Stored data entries
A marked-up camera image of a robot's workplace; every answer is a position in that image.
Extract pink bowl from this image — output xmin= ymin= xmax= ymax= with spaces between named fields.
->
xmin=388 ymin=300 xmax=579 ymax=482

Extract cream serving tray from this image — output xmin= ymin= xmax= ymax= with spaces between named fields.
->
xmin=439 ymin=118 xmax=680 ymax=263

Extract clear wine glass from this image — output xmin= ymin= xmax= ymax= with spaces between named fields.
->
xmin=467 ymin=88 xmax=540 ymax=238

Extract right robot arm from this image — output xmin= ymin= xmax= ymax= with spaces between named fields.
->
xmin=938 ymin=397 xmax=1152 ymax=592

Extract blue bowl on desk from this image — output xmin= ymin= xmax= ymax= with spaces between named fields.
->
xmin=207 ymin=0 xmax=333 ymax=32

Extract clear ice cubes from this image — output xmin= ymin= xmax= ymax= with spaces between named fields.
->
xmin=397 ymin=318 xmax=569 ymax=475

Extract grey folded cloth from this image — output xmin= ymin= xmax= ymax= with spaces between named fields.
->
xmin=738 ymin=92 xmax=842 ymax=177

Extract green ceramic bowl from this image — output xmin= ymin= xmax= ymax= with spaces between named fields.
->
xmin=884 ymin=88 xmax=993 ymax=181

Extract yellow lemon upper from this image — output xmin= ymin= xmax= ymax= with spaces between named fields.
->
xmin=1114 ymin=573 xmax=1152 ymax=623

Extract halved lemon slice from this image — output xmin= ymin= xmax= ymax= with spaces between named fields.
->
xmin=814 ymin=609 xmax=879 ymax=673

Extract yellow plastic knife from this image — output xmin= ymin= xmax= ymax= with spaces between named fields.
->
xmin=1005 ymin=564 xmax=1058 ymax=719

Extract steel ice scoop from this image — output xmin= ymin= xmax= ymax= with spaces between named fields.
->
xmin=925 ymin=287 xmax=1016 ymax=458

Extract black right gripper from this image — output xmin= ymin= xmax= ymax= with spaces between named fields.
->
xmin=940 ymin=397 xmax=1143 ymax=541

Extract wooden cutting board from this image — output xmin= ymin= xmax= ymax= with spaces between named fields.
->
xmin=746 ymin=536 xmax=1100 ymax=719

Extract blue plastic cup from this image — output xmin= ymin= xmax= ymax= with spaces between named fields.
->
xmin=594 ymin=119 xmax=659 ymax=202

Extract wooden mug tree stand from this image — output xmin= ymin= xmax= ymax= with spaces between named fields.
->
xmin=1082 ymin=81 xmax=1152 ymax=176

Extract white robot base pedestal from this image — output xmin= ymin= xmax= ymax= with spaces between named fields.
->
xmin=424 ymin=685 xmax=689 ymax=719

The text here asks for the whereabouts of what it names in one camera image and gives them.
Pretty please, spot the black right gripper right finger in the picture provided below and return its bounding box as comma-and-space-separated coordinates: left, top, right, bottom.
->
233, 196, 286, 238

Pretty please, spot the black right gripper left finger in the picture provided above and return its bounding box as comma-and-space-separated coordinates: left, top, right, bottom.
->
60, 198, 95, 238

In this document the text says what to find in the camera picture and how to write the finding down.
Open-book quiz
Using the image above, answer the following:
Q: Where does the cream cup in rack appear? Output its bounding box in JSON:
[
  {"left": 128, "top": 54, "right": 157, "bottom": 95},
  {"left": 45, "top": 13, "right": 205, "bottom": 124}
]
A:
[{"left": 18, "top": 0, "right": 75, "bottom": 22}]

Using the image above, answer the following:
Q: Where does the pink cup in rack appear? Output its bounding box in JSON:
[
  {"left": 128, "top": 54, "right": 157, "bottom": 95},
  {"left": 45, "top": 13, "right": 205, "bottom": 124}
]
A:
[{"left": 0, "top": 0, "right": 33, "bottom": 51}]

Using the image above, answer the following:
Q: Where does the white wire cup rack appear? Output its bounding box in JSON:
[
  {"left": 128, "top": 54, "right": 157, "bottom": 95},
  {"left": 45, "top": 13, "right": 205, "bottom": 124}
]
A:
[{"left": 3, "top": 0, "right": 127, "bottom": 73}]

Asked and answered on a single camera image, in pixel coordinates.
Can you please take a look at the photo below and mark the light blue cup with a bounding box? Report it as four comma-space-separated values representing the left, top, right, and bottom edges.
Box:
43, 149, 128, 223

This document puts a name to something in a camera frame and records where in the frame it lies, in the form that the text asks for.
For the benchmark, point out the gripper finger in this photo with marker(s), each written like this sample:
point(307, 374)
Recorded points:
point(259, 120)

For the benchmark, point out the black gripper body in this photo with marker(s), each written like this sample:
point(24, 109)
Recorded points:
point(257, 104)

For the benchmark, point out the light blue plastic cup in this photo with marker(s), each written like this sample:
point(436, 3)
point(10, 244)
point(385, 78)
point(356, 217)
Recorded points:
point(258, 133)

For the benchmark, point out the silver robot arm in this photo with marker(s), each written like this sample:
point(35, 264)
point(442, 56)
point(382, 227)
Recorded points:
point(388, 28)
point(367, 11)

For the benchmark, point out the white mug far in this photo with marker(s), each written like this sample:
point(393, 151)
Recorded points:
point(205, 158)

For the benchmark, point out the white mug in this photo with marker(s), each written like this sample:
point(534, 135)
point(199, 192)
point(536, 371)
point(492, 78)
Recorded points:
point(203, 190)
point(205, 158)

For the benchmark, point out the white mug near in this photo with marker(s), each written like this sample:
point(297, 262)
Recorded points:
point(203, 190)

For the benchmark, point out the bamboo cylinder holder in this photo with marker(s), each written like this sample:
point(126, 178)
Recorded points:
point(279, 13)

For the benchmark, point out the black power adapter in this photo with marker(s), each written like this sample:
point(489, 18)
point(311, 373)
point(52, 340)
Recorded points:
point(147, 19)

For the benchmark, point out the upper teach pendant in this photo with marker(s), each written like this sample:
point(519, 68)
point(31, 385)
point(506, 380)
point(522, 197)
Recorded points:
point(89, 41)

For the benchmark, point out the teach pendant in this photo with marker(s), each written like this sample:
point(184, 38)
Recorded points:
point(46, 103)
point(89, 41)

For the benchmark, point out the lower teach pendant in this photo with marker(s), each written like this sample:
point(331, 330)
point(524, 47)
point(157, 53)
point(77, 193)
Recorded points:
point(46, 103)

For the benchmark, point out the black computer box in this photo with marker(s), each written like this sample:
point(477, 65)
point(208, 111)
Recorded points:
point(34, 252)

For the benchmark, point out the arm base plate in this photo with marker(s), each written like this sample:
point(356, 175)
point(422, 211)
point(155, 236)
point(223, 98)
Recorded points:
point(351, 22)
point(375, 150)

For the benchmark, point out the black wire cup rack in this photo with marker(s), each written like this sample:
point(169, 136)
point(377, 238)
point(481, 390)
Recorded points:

Problem details:
Each entry shown above is to be duplicated exactly.

Response for this exercise:
A marked-up camera image of a robot's workplace; every answer is a position in that image.
Extract pink bowl from this image — output xmin= ymin= xmax= ymax= with spaces between named fields.
->
xmin=388 ymin=300 xmax=579 ymax=482

Extract cream serving tray from this image — output xmin= ymin= xmax= ymax= with spaces between named fields.
->
xmin=439 ymin=118 xmax=680 ymax=263

Extract clear wine glass from this image — output xmin= ymin= xmax= ymax= with spaces between named fields.
->
xmin=467 ymin=88 xmax=540 ymax=238

Extract right robot arm from this image — output xmin= ymin= xmax= ymax= with spaces between named fields.
->
xmin=938 ymin=397 xmax=1152 ymax=592

Extract blue bowl on desk from this image — output xmin= ymin= xmax= ymax= with spaces between named fields.
->
xmin=207 ymin=0 xmax=333 ymax=32

Extract clear ice cubes from this image — output xmin= ymin= xmax= ymax= with spaces between named fields.
->
xmin=397 ymin=318 xmax=569 ymax=475

Extract grey folded cloth from this image — output xmin= ymin= xmax= ymax= with spaces between named fields.
->
xmin=738 ymin=92 xmax=842 ymax=177

Extract green ceramic bowl from this image — output xmin= ymin= xmax= ymax= with spaces between named fields.
->
xmin=884 ymin=88 xmax=993 ymax=181

Extract yellow lemon upper from this image — output xmin= ymin= xmax= ymax= with spaces between named fields.
->
xmin=1114 ymin=573 xmax=1152 ymax=623

Extract halved lemon slice from this image — output xmin= ymin= xmax= ymax= with spaces between named fields.
->
xmin=814 ymin=609 xmax=879 ymax=673

Extract yellow plastic knife from this image — output xmin= ymin= xmax= ymax= with spaces between named fields.
->
xmin=1005 ymin=564 xmax=1058 ymax=719

Extract steel ice scoop from this image — output xmin= ymin= xmax= ymax= with spaces between named fields.
->
xmin=925 ymin=287 xmax=1016 ymax=458

Extract black right gripper from this image — output xmin= ymin= xmax= ymax= with spaces between named fields.
->
xmin=940 ymin=397 xmax=1143 ymax=541

Extract wooden cutting board from this image — output xmin= ymin= xmax= ymax= with spaces between named fields.
->
xmin=746 ymin=536 xmax=1100 ymax=719

Extract blue plastic cup from this image — output xmin= ymin= xmax= ymax= with spaces between named fields.
->
xmin=594 ymin=119 xmax=659 ymax=202

Extract wooden mug tree stand from this image — output xmin= ymin= xmax= ymax= with spaces between named fields.
->
xmin=1082 ymin=81 xmax=1152 ymax=176

Extract white robot base pedestal from this image — output xmin= ymin= xmax= ymax= with spaces between named fields.
->
xmin=424 ymin=685 xmax=689 ymax=719

The text here asks for the whereabouts of what it names in one camera image and gives them.
Pretty please, spot the black right gripper right finger in the picture provided below and return its bounding box as comma-and-space-separated coordinates: left, top, right, bottom.
->
233, 196, 286, 238

Pretty please, spot the black right gripper left finger in the picture provided above and return its bounding box as comma-and-space-separated coordinates: left, top, right, bottom.
->
60, 198, 95, 238

In this document the text says what to find in the camera picture and how to write the finding down.
Open-book quiz
Using the image above, answer the following:
Q: Where does the cream cup in rack appear? Output its bounding box in JSON:
[
  {"left": 128, "top": 54, "right": 157, "bottom": 95},
  {"left": 45, "top": 13, "right": 205, "bottom": 124}
]
A:
[{"left": 18, "top": 0, "right": 75, "bottom": 22}]

Using the image above, answer the following:
Q: Where does the pink cup in rack appear? Output its bounding box in JSON:
[
  {"left": 128, "top": 54, "right": 157, "bottom": 95},
  {"left": 45, "top": 13, "right": 205, "bottom": 124}
]
A:
[{"left": 0, "top": 0, "right": 33, "bottom": 51}]

Using the image above, answer the following:
Q: Where does the white wire cup rack appear? Output its bounding box in JSON:
[
  {"left": 128, "top": 54, "right": 157, "bottom": 95},
  {"left": 45, "top": 13, "right": 205, "bottom": 124}
]
A:
[{"left": 3, "top": 0, "right": 127, "bottom": 73}]

Asked and answered on a single camera image, in pixel coordinates.
Can you please take a look at the photo below and mark the light blue cup with a bounding box? Report it as four comma-space-separated values representing the left, top, right, and bottom edges.
Box:
43, 149, 128, 223

This document puts a name to something in a camera frame and records where in the frame it lies, in the form that the text asks for.
For the benchmark, point out the gripper finger in this photo with marker(s), each written like this sample:
point(307, 374)
Recorded points:
point(259, 120)

For the benchmark, point out the black gripper body in this photo with marker(s), each written like this sample:
point(24, 109)
Recorded points:
point(257, 104)

For the benchmark, point out the light blue plastic cup in this photo with marker(s), each written like this sample:
point(436, 3)
point(10, 244)
point(385, 78)
point(356, 217)
Recorded points:
point(258, 133)

For the benchmark, point out the silver robot arm in this photo with marker(s), each written like this sample:
point(35, 264)
point(442, 56)
point(382, 227)
Recorded points:
point(388, 28)
point(367, 11)

For the benchmark, point out the white mug far in this photo with marker(s), each written like this sample:
point(393, 151)
Recorded points:
point(205, 158)

For the benchmark, point out the white mug in this photo with marker(s), each written like this sample:
point(534, 135)
point(199, 192)
point(536, 371)
point(492, 78)
Recorded points:
point(203, 190)
point(205, 158)

For the benchmark, point out the white mug near in this photo with marker(s), each written like this sample:
point(297, 262)
Recorded points:
point(203, 190)

For the benchmark, point out the bamboo cylinder holder in this photo with marker(s), each written like this sample:
point(126, 178)
Recorded points:
point(279, 13)

For the benchmark, point out the black power adapter in this photo with marker(s), each written like this sample:
point(489, 18)
point(311, 373)
point(52, 340)
Recorded points:
point(147, 19)

For the benchmark, point out the upper teach pendant in this photo with marker(s), each written like this sample:
point(519, 68)
point(31, 385)
point(506, 380)
point(522, 197)
Recorded points:
point(89, 41)

For the benchmark, point out the teach pendant in this photo with marker(s), each written like this sample:
point(184, 38)
Recorded points:
point(46, 103)
point(89, 41)

For the benchmark, point out the lower teach pendant in this photo with marker(s), each written like this sample:
point(331, 330)
point(524, 47)
point(157, 53)
point(77, 193)
Recorded points:
point(46, 103)

For the benchmark, point out the black computer box in this photo with marker(s), each written like this sample:
point(477, 65)
point(208, 111)
Recorded points:
point(34, 252)

For the benchmark, point out the arm base plate in this photo with marker(s), each written like this sample:
point(356, 175)
point(422, 211)
point(155, 236)
point(223, 98)
Recorded points:
point(351, 22)
point(375, 150)

For the benchmark, point out the black wire cup rack in this photo with marker(s), each written like this sample:
point(169, 136)
point(377, 238)
point(481, 390)
Recorded points:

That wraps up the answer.